### Problem to solve
From the data that follows, copy every line with the string "gripper".

Collected data entries

--------

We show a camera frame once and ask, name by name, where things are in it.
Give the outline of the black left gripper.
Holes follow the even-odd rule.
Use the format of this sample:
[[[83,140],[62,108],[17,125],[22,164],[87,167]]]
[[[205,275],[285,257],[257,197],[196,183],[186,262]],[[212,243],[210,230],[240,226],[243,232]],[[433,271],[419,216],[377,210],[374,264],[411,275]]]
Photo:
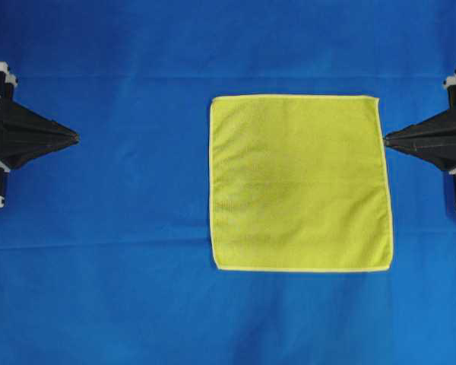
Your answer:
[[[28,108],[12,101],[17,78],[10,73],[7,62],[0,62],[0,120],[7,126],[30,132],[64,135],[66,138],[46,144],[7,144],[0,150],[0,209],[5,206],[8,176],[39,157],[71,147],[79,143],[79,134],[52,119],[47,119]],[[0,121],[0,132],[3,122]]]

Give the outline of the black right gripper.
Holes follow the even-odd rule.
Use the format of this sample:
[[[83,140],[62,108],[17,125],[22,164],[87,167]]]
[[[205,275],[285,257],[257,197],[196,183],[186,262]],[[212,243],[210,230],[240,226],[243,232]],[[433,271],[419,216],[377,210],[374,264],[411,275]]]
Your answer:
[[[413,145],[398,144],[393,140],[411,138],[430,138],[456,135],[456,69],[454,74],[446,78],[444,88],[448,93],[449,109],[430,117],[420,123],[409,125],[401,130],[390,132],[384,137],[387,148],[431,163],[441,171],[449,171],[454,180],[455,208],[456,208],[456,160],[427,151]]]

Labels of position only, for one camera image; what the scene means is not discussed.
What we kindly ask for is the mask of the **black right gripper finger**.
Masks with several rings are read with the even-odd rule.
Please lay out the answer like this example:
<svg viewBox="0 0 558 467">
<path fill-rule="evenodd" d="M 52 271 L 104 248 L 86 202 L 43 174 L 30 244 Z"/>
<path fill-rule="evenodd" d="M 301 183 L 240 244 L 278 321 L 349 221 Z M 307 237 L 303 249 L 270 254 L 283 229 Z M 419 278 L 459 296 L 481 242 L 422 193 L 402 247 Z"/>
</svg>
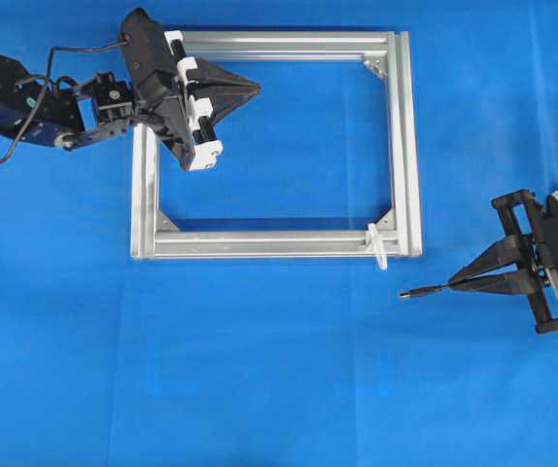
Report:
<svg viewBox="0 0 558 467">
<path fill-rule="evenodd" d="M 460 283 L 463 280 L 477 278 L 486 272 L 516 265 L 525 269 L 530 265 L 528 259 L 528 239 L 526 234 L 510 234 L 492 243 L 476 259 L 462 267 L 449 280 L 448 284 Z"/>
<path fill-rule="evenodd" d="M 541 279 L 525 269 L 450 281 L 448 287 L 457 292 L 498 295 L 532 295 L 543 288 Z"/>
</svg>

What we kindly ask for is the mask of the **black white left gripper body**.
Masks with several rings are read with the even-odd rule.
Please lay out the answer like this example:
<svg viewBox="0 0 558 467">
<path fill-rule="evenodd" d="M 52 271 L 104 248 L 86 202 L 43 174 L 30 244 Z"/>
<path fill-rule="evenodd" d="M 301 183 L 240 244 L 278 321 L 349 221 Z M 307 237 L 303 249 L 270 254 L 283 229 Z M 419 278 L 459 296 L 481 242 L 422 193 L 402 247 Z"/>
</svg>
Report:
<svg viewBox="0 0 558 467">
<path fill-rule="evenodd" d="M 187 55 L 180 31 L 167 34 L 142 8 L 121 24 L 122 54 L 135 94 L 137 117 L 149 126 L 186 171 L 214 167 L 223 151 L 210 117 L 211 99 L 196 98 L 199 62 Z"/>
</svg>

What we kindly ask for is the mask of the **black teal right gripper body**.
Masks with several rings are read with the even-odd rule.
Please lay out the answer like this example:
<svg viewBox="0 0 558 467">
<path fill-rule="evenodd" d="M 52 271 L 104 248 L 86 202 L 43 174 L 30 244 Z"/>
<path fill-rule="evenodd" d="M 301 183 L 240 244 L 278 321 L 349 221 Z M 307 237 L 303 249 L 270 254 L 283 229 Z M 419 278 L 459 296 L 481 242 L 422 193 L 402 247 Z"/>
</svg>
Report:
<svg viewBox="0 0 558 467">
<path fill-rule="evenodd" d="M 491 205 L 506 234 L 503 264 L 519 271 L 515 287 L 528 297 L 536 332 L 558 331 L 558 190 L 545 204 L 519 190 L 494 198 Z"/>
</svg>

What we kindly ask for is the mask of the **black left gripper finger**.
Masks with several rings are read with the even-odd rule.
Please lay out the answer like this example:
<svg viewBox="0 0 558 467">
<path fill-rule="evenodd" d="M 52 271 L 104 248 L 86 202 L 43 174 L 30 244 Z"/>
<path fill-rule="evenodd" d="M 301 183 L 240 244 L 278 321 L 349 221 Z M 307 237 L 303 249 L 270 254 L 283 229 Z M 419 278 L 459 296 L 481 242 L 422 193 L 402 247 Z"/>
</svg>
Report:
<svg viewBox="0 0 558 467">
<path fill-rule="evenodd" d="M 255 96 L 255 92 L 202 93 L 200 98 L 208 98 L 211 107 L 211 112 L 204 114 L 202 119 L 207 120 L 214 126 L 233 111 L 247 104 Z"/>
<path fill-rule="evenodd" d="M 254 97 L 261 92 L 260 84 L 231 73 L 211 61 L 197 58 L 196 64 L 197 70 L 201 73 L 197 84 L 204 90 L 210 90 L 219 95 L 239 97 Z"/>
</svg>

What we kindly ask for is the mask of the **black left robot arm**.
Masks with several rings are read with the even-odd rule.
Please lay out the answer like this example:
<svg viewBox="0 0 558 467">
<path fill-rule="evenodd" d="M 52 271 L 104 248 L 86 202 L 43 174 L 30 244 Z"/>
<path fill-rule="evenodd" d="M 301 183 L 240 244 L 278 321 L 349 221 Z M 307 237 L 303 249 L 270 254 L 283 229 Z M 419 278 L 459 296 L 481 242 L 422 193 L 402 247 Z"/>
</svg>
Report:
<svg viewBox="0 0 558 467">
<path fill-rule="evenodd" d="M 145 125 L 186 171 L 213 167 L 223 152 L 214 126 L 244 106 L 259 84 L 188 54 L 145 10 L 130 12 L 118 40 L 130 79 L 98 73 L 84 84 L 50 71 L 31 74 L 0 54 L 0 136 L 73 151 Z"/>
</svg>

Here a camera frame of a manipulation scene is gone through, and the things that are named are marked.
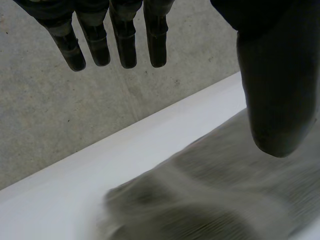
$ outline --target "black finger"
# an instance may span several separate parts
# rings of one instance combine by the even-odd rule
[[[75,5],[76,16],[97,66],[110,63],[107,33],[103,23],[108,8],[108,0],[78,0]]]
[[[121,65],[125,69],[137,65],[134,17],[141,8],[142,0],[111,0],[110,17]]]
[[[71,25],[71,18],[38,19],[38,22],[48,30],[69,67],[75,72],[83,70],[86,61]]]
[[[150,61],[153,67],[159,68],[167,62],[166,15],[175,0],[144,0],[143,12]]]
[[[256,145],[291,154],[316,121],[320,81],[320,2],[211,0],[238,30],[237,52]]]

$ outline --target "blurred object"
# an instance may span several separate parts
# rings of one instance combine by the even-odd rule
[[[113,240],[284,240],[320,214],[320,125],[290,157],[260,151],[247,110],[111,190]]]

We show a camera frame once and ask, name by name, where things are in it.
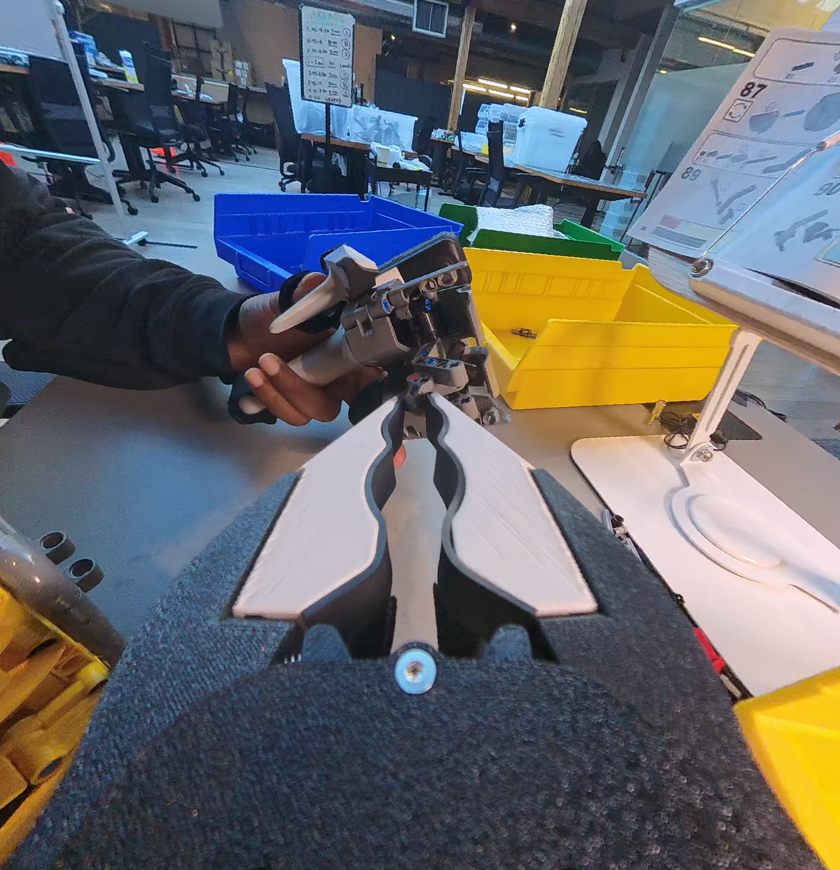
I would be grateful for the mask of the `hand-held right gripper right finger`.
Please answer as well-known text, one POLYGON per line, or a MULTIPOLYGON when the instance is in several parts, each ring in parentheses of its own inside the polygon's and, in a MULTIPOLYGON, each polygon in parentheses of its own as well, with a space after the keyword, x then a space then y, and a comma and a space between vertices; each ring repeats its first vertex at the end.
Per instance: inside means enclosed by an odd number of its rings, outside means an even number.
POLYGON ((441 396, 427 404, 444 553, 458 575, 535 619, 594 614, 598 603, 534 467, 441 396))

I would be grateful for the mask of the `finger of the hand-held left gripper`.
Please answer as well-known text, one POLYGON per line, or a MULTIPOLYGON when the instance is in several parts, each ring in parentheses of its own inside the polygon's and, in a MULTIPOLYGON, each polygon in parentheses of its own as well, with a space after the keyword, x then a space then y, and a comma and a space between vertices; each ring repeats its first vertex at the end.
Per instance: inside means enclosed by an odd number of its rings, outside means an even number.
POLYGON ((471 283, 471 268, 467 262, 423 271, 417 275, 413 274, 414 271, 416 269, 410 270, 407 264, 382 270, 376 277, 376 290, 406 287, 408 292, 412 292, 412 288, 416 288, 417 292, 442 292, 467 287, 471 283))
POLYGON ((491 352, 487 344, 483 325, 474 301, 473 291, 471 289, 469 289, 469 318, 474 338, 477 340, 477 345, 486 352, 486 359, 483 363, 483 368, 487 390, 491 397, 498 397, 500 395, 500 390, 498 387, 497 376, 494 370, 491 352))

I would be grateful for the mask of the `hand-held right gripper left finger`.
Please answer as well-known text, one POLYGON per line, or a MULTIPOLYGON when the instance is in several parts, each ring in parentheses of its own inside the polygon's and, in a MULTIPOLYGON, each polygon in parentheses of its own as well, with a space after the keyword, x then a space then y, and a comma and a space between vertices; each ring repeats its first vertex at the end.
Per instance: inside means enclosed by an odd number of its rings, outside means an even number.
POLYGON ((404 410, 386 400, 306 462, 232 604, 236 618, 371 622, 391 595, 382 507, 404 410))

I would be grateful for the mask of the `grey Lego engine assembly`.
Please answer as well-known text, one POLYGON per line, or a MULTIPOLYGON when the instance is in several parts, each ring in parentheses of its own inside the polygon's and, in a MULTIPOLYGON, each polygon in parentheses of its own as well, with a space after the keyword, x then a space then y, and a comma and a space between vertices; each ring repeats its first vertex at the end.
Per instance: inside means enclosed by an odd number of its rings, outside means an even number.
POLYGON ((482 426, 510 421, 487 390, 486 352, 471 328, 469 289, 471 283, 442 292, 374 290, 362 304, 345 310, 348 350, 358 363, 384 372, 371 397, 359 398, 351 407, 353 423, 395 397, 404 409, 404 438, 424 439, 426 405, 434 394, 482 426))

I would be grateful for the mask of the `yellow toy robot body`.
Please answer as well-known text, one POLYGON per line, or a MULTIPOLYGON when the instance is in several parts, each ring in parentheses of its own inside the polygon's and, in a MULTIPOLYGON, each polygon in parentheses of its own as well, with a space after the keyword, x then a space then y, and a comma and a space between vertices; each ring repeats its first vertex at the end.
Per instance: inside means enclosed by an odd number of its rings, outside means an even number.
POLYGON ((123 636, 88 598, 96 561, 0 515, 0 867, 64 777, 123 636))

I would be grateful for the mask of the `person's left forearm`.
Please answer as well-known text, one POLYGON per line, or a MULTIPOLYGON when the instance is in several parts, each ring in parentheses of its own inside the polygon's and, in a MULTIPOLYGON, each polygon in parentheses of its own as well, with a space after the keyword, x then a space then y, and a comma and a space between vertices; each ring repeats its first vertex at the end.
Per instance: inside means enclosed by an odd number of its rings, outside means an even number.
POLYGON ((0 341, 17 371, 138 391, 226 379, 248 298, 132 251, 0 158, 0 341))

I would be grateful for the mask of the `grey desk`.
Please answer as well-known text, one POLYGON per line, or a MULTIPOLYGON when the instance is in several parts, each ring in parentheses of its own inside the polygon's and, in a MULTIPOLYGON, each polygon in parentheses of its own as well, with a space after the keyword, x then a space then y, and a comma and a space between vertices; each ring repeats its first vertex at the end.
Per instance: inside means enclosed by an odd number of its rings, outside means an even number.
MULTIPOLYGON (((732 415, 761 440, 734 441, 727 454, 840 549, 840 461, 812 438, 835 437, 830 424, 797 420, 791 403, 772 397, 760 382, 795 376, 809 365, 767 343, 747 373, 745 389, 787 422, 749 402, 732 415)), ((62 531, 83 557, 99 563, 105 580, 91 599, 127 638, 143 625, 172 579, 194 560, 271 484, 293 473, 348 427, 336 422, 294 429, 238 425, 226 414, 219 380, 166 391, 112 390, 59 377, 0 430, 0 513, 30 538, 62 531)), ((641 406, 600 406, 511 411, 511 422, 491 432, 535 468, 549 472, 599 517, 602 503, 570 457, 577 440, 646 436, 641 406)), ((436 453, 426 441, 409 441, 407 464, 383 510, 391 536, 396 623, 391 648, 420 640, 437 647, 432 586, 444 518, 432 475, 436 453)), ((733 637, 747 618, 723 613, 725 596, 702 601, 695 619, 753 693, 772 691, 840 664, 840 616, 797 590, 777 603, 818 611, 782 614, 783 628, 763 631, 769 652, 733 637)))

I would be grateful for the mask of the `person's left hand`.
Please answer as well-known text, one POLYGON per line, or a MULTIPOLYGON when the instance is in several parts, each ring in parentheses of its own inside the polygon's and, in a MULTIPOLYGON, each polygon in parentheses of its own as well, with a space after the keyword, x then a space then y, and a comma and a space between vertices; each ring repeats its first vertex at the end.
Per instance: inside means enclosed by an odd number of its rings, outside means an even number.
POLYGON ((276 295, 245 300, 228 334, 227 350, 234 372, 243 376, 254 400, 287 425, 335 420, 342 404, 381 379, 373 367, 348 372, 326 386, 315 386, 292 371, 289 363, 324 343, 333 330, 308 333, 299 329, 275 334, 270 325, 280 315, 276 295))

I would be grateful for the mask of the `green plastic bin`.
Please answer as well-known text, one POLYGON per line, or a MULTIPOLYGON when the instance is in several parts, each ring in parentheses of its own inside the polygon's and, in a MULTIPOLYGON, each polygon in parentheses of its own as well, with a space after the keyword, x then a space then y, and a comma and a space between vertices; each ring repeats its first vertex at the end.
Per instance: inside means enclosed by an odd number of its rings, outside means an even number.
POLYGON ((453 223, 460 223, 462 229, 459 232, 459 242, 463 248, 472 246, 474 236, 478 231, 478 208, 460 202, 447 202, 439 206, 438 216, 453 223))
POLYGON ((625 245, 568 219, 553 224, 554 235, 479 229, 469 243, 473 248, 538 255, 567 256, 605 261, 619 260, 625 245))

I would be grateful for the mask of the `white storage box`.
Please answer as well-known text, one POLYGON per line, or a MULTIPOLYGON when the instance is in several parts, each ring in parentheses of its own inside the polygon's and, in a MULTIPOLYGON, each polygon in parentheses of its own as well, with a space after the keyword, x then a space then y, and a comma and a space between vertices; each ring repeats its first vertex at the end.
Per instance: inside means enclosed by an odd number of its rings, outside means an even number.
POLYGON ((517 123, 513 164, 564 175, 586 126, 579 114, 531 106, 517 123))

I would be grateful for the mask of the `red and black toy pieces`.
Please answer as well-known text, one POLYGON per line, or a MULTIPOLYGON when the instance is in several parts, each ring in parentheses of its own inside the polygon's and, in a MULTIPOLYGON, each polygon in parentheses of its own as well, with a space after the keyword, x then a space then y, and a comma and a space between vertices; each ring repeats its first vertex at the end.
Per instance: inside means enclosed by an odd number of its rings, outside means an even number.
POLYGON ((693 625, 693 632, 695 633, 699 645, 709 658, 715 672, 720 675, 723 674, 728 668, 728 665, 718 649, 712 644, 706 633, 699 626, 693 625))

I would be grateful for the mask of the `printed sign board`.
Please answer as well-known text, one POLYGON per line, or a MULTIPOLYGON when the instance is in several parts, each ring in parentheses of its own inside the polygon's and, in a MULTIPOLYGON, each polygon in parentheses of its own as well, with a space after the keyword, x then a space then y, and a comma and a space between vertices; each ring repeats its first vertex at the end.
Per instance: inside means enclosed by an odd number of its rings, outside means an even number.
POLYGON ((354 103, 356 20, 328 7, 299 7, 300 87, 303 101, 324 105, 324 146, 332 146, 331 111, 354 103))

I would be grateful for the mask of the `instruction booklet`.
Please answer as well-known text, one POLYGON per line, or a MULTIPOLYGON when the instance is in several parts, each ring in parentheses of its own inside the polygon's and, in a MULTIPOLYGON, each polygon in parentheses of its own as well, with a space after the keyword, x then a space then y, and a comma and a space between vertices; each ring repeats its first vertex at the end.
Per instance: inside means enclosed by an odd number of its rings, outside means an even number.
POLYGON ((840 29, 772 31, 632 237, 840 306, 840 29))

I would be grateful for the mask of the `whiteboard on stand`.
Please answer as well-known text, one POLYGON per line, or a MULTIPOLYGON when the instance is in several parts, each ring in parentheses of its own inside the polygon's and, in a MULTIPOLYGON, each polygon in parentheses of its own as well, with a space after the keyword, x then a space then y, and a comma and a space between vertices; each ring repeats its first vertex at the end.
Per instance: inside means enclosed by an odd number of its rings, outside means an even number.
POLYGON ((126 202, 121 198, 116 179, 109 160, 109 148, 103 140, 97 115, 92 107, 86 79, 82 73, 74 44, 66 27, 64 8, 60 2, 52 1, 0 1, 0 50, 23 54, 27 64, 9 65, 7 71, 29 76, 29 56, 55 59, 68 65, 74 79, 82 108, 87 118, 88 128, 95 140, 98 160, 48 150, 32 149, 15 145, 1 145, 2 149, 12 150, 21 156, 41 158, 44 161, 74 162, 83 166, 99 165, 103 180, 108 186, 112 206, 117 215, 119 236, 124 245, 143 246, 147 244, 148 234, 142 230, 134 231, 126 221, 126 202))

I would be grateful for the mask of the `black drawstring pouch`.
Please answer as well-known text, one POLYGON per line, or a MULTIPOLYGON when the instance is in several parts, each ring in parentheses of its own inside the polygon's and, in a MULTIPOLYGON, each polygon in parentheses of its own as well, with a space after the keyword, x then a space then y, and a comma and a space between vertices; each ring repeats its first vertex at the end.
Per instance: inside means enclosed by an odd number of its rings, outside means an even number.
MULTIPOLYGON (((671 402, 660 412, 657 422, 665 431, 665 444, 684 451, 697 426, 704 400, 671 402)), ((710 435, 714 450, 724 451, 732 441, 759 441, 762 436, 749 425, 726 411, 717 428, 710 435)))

--------

### Solution for this exercise
Give the outline of the black left gripper.
Give the outline of the black right gripper.
What we kindly ask for is the mask of the **black right gripper finger**.
What we kindly ask for is the mask of the **black white left gripper body**.
What we kindly ask for is the mask of the **black teal right gripper body**.
What we kindly ask for is the mask of the **black left gripper finger**.
I would be grateful for the mask of the `hand-held right gripper right finger`.
I would be grateful for the mask of the `finger of the hand-held left gripper`.
I would be grateful for the mask of the `hand-held right gripper left finger`.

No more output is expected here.